You also lose information when you render with regular workflow.  There are steps between values and colors that are simply no longer there.  So even if you do lots of postwork, it can be easier if you start from a linear workflow basis because you have more to work with as a base.  Also, the way that regular workflow shades is fairly obvious and consistent across applications ane even machines.  So it can get in the way of producing work that has a specific and individual look, rather than a tool-based look.  It doesn't have to, but it can. 

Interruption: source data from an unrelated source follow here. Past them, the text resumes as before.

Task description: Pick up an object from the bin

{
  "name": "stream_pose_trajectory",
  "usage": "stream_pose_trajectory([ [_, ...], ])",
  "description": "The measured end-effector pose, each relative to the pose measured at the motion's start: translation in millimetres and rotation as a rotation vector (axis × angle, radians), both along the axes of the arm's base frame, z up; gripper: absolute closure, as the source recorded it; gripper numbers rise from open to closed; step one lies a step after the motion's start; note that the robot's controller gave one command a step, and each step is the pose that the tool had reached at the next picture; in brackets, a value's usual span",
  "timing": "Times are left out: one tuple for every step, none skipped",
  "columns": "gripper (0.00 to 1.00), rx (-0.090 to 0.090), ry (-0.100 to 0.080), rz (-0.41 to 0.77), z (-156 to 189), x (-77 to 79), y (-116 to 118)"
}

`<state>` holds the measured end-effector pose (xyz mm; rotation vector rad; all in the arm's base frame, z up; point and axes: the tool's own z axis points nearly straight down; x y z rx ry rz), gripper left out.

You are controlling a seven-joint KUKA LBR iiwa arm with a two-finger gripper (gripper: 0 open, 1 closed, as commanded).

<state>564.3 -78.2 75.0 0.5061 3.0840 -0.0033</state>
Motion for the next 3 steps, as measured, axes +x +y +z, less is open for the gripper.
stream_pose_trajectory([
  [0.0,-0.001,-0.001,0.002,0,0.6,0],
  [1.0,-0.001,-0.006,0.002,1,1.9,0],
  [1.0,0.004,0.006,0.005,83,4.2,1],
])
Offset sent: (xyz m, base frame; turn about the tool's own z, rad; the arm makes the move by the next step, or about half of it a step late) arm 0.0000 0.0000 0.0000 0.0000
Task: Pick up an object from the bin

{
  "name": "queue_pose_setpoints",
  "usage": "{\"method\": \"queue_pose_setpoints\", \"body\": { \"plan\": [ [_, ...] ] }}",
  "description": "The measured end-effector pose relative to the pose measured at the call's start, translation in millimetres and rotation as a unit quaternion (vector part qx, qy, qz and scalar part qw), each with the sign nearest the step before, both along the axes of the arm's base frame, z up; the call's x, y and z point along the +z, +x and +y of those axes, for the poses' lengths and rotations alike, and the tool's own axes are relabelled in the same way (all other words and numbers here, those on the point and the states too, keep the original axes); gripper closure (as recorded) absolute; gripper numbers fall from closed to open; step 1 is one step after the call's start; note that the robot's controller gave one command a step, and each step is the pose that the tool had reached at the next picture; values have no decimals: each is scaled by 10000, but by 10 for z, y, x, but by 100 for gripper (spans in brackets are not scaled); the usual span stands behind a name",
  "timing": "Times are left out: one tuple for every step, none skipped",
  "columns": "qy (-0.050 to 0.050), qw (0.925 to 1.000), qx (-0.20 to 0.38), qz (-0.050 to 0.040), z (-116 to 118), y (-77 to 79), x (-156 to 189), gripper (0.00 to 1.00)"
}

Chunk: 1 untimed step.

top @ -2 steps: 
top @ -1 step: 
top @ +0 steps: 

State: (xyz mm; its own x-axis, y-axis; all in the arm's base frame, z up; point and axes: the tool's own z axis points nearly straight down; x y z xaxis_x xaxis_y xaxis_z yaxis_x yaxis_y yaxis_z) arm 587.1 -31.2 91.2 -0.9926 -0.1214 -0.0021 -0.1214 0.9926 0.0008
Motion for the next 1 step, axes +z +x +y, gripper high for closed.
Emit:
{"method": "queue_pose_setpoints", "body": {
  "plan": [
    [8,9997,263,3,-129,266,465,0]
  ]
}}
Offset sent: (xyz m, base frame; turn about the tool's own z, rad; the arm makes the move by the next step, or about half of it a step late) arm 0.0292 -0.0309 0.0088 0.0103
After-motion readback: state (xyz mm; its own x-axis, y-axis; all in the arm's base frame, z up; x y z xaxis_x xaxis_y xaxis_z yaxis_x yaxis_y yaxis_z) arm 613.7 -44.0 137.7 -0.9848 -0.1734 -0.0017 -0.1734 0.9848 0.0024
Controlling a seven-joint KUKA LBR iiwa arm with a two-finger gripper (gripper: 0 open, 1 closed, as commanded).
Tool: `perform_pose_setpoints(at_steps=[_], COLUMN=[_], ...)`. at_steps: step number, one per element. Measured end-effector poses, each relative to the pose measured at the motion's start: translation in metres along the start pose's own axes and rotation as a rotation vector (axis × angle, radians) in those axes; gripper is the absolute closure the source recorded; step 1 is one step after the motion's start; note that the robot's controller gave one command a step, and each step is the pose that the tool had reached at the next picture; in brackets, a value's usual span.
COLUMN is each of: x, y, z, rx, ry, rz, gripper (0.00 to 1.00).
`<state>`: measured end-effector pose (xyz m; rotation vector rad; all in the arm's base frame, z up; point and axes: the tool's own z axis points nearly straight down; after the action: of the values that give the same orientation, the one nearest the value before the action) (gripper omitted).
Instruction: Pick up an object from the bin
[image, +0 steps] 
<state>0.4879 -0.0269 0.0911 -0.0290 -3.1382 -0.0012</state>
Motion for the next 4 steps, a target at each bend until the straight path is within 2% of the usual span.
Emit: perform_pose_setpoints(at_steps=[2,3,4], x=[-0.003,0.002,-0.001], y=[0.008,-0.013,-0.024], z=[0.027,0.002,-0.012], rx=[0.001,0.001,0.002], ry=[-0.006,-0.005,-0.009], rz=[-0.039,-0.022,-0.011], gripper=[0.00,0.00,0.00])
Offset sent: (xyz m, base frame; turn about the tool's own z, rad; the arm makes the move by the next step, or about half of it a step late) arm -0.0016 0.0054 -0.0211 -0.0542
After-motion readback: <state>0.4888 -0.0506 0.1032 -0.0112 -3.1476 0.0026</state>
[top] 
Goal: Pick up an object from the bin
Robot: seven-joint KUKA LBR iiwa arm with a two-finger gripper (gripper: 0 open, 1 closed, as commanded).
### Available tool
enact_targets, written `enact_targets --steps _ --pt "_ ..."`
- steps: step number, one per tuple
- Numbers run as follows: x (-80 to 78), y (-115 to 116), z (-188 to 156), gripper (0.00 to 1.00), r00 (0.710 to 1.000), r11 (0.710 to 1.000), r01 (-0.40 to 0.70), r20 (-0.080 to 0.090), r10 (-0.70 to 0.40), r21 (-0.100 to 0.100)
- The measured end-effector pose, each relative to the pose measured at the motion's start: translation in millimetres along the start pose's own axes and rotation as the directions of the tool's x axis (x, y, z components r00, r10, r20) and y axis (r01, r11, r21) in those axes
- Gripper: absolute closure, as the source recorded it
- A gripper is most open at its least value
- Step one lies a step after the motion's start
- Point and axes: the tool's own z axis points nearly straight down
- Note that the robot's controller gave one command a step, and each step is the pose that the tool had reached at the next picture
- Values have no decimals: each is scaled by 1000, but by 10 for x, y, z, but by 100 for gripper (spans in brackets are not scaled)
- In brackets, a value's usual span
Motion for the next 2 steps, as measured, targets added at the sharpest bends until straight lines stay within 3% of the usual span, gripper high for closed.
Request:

That said, I've seen some great works that use regular workflow.  Many of my favorite artists use regular workflow, and produce stunning works with it.  Looking at my own work, I actually don't think it's a matter of one workflow producing better or worse results.  As Blackhearted said, it's more about having a vision and going with the easiest way achieving it.   The issue is more on the creation side.  If lighting is important to what you want out of your work (as opposed to, say, intricate objects and textures, narratives, etc.), then fighting the lack of translation in each image you make with materials and lights will generally mean a lot more work and probably more problems.  Just like it's generally quicker and more correct to turn on IDL and use some form of environment lighting (environment sphere, IBL, etc.) than try to imitate bounced light with lots and lots of spots, it's generally quicker and more correct to address the color space issue at its source with render settings.

I've gotten great shadows with linear workflow, even in the dark, just not so much with GC.   Gamma correction is an approximation that doesn't account for darks, whether through shading, color, cast shadow, etc.  For low light works, you have to fight the flattening of the exponential curve of gamma correction response.  It would have been way easier if Poser had implemented more accurate sRGB equations that have a linear portion for low values.  But they didn't, so I tend to use my less accurate but still (IMHO) a lot easier to work with materials with sRGB correction built in for very low light scenes.  They give me rich shadows just fine.   That said, material correction introduces errors with IDL.  So I find I have to balance the effort I need to take to correct the issues with using GC and losing a range of lower values, and the effort I need to correct the issues with using material-based correction. 

Oh!  And true HDRI are different because they're linear by nature.